Victor avait mis sa télévision en marche histoire de ne pas être seul. Et là, il tombe sur la passation de pouvoir entre Chirac et Sarkozy. Toute une cérémonie. Victor se dit que lui il n' a jamais briller en société. Qu'il n'a jamais été rien que l'ombre des autres. De sa famille, de ses amis et puis de Sarah qui ne l'aimait même pas. Il n'existe pas. Il n'est rien qu'un chômeur. Avant ça allait. Il travaillait et il avait au moins sa dignité. Dignité. Qu'est ce que ce mot veut dire lorsqu'on rentre à la maison est que les pièces sont glaciales. Lorsque vous prenez vos repas seul devant votre poste de télévision.
Alors il regarde la nouvelle reine de France, Cécilia Sarkozy, entourée de ses petits princes et ses petites princesse. Elle attend son mari de Roi, courtisé par la Cour qui espère un petit mot de sa part en vue d'une nomination par son président de mari.

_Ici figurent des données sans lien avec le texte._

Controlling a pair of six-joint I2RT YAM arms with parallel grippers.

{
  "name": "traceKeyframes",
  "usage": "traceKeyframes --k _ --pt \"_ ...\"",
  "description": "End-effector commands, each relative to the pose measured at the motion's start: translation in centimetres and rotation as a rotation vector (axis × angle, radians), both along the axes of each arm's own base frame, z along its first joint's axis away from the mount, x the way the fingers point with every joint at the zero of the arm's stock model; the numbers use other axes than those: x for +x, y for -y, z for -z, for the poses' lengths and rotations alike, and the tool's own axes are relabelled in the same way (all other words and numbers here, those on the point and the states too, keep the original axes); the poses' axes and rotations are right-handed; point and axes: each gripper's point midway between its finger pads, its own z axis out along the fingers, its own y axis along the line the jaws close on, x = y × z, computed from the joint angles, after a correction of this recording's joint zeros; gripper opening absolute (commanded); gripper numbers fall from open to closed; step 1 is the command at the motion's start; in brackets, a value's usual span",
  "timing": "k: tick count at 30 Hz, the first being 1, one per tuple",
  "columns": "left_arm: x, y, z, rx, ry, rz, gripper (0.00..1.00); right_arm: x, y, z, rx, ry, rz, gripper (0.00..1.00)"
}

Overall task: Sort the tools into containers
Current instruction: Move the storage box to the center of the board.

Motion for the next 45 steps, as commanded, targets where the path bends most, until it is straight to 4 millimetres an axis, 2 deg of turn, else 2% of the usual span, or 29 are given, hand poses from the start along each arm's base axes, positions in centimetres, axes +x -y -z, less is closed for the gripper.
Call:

Mais Victor s'en fout de ça. Il ne les envi pas toute ses gens là. Non, pour lui, c'est un jour comme les autres. De toute façon, il n'a plus confiance à l'avenir. Ce n'est pas à cause de l'élection de Nicolas Sarkozy, lui ou un autre, de toute façon... Il n'a plus confiance dans le futur tout simplement. Il n'a plus d'avenir depuis qu'il sait que Sarah ne l'aime pas. Il n'a plus d'espoir depuis qu'il sait que l'employée de la boulangerie qu'il aimait en silence à un chéri dans sa vie. Heureusement qu'il n'a jamais avouer ses sentiments. De toute façon, les perdants comme lui n'ont pas le droit d'aimer.
C'est que pour lui, il n'y a pas de collier doré de Grand Chevalier. Pas de couronne de lauriers d'empereur et de héros grec. Pour lui, et depuis le début de son enfance, c'est la couronne d'épine. Le curé de la paroisse pourrait lui dire que c'est un privilège, car Jésus aussi n'a eut droit qu'à une couronne d'épine. Mais lui, n'est pas le fils de Dieu et ne sait pas faire de miracles et encore moins faire croire aux gens qu'il sait en faire. Il n'est pas un grand orateur. Et puis, il ne sait plus s'il croit encore en dieu. Il doute de tout. Il sait qu'il n'est rien. Rien que l'ombre de rien. Et c'est peu de chose en soi, il faut bien le reconnaître.
Il en a marre de faire semblant devant ses parents. Marre de faire semblant devant sa famille,ses voisins, ses amis et dans cette société où tout n'est que mensonges, trahisons et faux-semblant. Tien ! Un peu comme cette cérémonie. Marre de faire semblant que tout va bien. Non ça ne va pas bien ! Ça n'a jamais été bien. Nulle part ! Jamais ! Il a envie de le crier à la terre entière ! Il n'arrive même plus à faire semblant de sourire pour sauver les apparences. Il n'a plus envie de rien tout simplement. Il n'a envie que d'une chose. Mais il préfère l'effacer de sa mémoire. Pour l'instant il n'a pas le courage.
Alors comme d'habitude, il va continuer à faire semblant de vivre. Jusqu'à quand ? Il ne sait pas. Jusqu'au jour où il aura le courage de tout effacer une bonne fois pour toute. Mais aujourd'hui, il se donne encore un coup de pied au cul. Essayer de sourire à l'extrême même s'il lui faudra des pinces de chirurgien pour le faire. Oui. Aujourd'hui, ils ne sauront pas. Ils resteront dans l'ignorance. Finalement, il se dit qu'il sait faire quelque chose. Tromper son monde. Pas pour lui faire du mal. Non. Pour cacher sa peine et son désespoir. On peut dire que depuis des années ça marche plutôt bien.